Task objective =>
The lines below, from the first through the one containing "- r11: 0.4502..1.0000", are to be given again exactly, with pictures left out and nothing added.

Dataset excerpts:
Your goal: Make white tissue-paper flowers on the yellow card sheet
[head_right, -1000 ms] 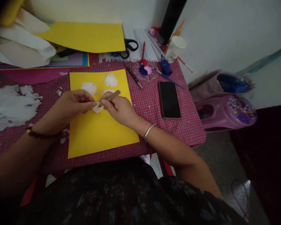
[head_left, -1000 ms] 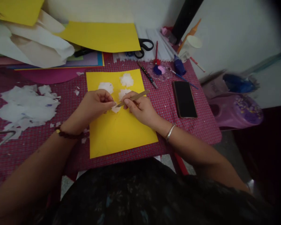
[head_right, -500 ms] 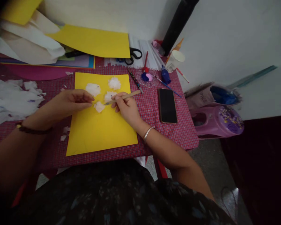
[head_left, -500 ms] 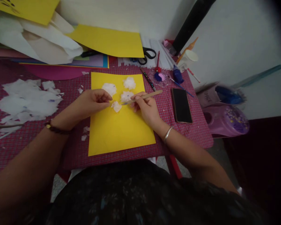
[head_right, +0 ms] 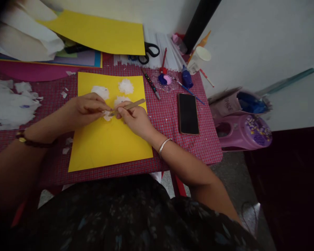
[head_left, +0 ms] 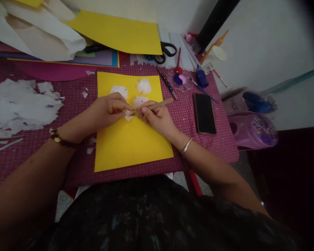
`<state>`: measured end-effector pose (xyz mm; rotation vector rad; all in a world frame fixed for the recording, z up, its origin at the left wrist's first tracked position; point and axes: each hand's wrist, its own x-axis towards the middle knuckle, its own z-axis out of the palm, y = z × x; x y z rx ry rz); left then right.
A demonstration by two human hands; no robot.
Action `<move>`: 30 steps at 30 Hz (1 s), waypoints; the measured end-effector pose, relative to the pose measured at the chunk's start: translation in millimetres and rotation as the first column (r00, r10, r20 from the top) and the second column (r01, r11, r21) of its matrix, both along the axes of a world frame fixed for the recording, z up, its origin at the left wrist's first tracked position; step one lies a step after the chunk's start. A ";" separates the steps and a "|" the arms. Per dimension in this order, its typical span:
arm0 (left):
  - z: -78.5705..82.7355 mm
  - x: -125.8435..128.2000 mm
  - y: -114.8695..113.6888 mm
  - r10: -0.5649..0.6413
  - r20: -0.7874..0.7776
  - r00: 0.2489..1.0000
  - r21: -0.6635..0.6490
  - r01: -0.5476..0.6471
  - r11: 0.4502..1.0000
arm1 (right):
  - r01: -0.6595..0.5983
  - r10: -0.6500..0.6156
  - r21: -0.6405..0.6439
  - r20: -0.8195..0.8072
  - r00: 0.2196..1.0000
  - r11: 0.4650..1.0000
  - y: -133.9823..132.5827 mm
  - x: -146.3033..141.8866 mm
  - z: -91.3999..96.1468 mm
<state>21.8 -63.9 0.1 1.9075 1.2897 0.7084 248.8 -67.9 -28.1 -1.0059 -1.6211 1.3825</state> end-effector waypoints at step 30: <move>-3.4 1.1 9.7 0.010 -0.298 0.954 0.122 0.028 0.992 | -0.071 0.074 0.098 -0.033 0.997 0.993 0.9 3.3 1.6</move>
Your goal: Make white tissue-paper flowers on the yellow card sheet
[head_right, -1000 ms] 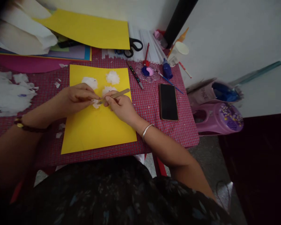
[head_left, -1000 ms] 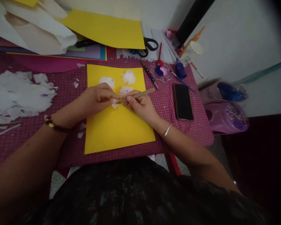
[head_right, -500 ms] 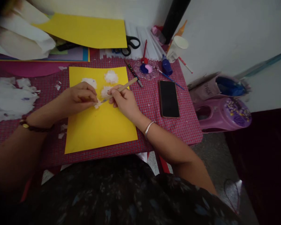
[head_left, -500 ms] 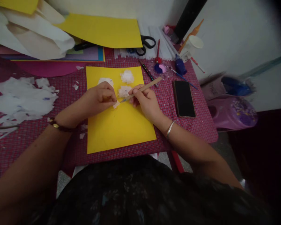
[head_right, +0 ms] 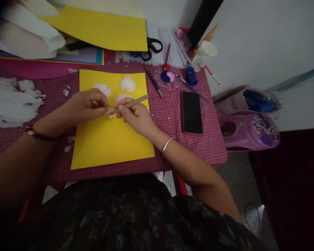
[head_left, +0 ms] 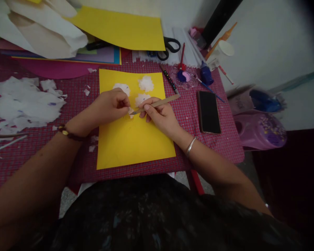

Exercise output =>
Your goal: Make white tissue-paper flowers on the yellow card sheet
[head_right, -1000 ms] 
[head_left, -1000 ms] 
[head_right, -500 ms] 
[head_left, -500 ms] 
[head_right, +0 ms] 
[head_left, +0 ms] 
`<state>`: measured end-effector pose (xyz mm; rotation vector rad; all in a world frame fixed for the recording, z up, its origin at the left wrist's first tracked position; point and axes: each hand's wrist, its own x-axis towards the middle knuckle, its own z-axis out of the palm, y = z × x; x y z rx ry rz); left then right.
A demonstration by two human hands; no robot.
Action `<move>`: 30 steps at 30 Hz (1 s), waypoints; the measured end-effector pose, relative to the pose measured at the chunk's start: translation in millimetres and rotation as the first column (r00, r10, r20 from the top) and the second column (r01, r11, r21) of its matrix, both along the axes of a world frame fixed for the recording, z up, its origin at the left wrist's first tracked position; step one lies a step after the chunk's start. A ";" separates the steps and a "|" the arms. Per dimension in this order, its typical span:
arm0 (left):
  - z: -78.5705..82.7355 mm
  - x: -125.8435..128.2000 mm
  - y: -114.8695..113.6888 mm
  - r10: -0.5649..0.6413
  - r20: -0.7874..0.7776
  - r00: 0.2489..1.0000
  - r21: -0.6635..0.6490
  - r01: -0.5476..0.6471
  - r11: 0.4502..1.0000

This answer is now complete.